Copy out each line below verbatim, skipping any picture.
+-------+
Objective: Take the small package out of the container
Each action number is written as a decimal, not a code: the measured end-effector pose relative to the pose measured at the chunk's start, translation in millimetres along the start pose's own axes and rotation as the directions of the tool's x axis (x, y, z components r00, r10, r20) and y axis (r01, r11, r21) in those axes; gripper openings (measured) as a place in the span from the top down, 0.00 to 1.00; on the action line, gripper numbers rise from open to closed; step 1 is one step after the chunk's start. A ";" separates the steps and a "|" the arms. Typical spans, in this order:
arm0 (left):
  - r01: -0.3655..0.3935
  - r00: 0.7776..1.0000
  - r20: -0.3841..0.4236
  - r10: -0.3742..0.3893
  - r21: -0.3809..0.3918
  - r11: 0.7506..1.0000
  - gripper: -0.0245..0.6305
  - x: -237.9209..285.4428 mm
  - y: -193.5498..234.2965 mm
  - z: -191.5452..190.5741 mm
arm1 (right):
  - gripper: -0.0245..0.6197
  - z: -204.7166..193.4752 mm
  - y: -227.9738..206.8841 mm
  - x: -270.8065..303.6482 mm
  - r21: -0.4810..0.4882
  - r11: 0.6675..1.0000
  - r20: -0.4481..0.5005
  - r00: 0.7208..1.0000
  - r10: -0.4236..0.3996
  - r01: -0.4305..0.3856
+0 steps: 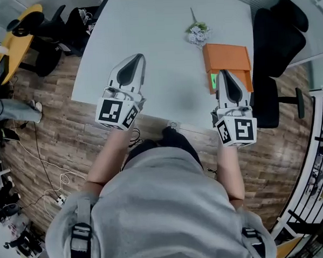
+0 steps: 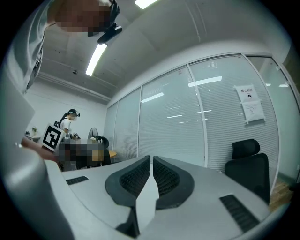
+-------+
- Worked solution
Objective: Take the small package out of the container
Each action number is written as a decimal, not a code: the measured end-effector pose relative to the pose measured at the chunk's start, translation in millimetres along the start pose's own axes and rotation as the directions of the tool's x axis (x, y, z components r00, r10, r20) and y axis (r01, r11, r21) in those axes; gripper openings (measured) as a place in the span from the top down, 0.00 to 1.00; on the action line, gripper numbers rise from open to closed; step 1 is one step after the chunk's start. A ";" separates the steps and a "|" the arms. Typical spans, in this order:
arm0 (left):
  - r01: -0.3655..0.3935
  - r00: 0.7776..1.0000
  - r20: -0.3841..0.4236
  - r10: -0.3742..0.3893
  - r21: -0.3809..0.3918
  - r11: 0.7506..1.0000
  - gripper: -0.0245..0.6305
  - x: -237.9209..285.4428 mm
  - y: -193.5498..234.2965 mm
  - z: -191.5452..190.5741 mm
arm1 (right):
  - gripper: -0.0245..0.6197
  - z: -204.7166..193.4752 mm
  - y: -227.9738..206.8841 mm
  - x: -270.8065..303.6482 mm
  - r21: -0.4810..0.4882
  - r11: 0.6675..1.0000
  - r20: -0.4481..0.5005
  - r00: 0.7208..1.0000
  - r10: -0.4236..0.3996
  - r01: -0.4305..0.3856
+0 steps: 
+0 steps: 

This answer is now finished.